* [SUPPLIED INFORMATION]
--------------------

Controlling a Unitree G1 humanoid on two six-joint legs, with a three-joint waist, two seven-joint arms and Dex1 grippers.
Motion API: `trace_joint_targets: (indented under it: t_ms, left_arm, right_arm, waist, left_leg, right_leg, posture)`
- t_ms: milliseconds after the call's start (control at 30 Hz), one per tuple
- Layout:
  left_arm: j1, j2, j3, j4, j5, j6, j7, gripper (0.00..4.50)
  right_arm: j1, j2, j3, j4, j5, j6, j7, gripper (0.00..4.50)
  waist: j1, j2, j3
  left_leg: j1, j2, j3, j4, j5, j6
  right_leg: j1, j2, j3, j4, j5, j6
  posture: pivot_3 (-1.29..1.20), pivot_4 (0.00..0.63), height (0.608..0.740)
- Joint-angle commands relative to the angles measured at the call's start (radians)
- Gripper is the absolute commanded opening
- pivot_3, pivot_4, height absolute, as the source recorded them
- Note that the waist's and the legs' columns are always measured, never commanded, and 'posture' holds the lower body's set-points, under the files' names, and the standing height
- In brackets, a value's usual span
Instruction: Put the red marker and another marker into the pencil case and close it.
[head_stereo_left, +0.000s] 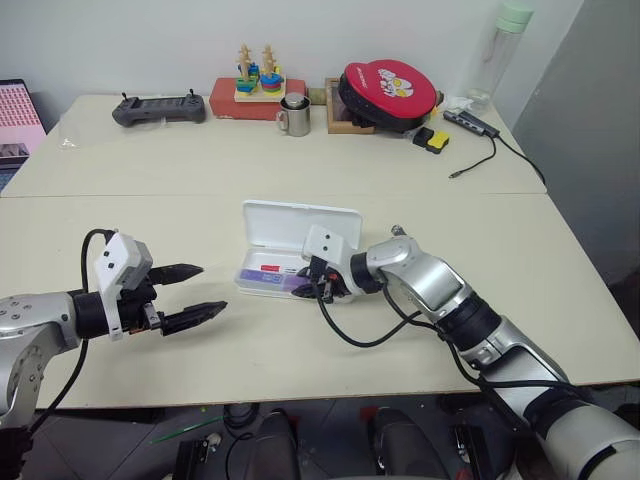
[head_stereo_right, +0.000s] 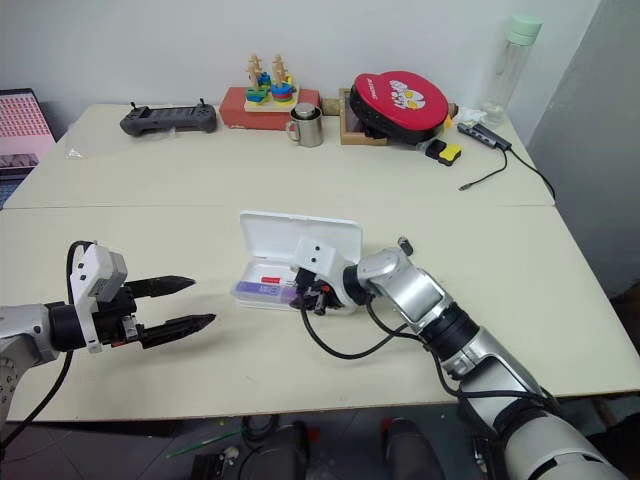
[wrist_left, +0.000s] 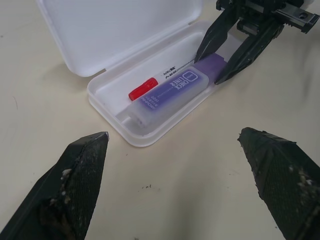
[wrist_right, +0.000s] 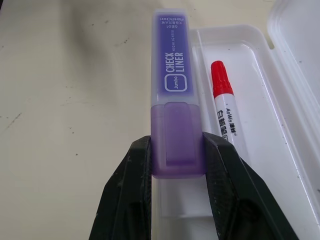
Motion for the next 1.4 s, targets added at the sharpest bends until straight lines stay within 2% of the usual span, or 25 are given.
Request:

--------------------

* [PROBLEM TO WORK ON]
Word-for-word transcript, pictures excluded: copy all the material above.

* [OUTPUT]
Controlling a Unitree G1 humanoid on two six-joint legs, with a three-joint waist, two seven-joint arms and Dex1 grippers.
Motion API: `trace_joint_targets: (indented under it: t_ms, left_arm, right_arm, waist, left_leg, right_leg, posture)`
- t_ms: milliseconds after the call's start (control at 30 Hz), one per tuple
- Layout:
  left_arm: j1, j2, j3, j4, j5, j6, j7, gripper (0.00..4.50)
  right_arm: j1, j2, j3, j4, j5, j6, j7, gripper (0.00..4.50)
  waist: j1, j2, j3
  left_leg: j1, j2, j3, j4, j5, j6
  right_leg: j1, j2, j3, j4, j5, j6
  posture: pivot_3 (-1.29..1.20), pivot_4 (0.00..0.63), height (0.608..0.740)
- Joint-angle commands relative to the angles measured at the call's start (radians)
- Gripper is the absolute commanded opening
- pivot_3, pivot_4, height absolute, as the source recorded them
- Note that the waist's and the legs' columns are always measured, never commanded, and 'posture' holds the lower body's set-points, under the files' names, and the standing height
- In brackets, a value's usual span
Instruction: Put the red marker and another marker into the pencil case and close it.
[head_stereo_left, +0.000s] 
[head_stereo_right, +0.000s] 
[wrist_left, +0.000s] 
[wrist_right, +0.000s] 
Motion for the next 1.4 s, targets added at the sharpest bends until straight lines stay within 2% of the usual span, or 25 are given.
Request:

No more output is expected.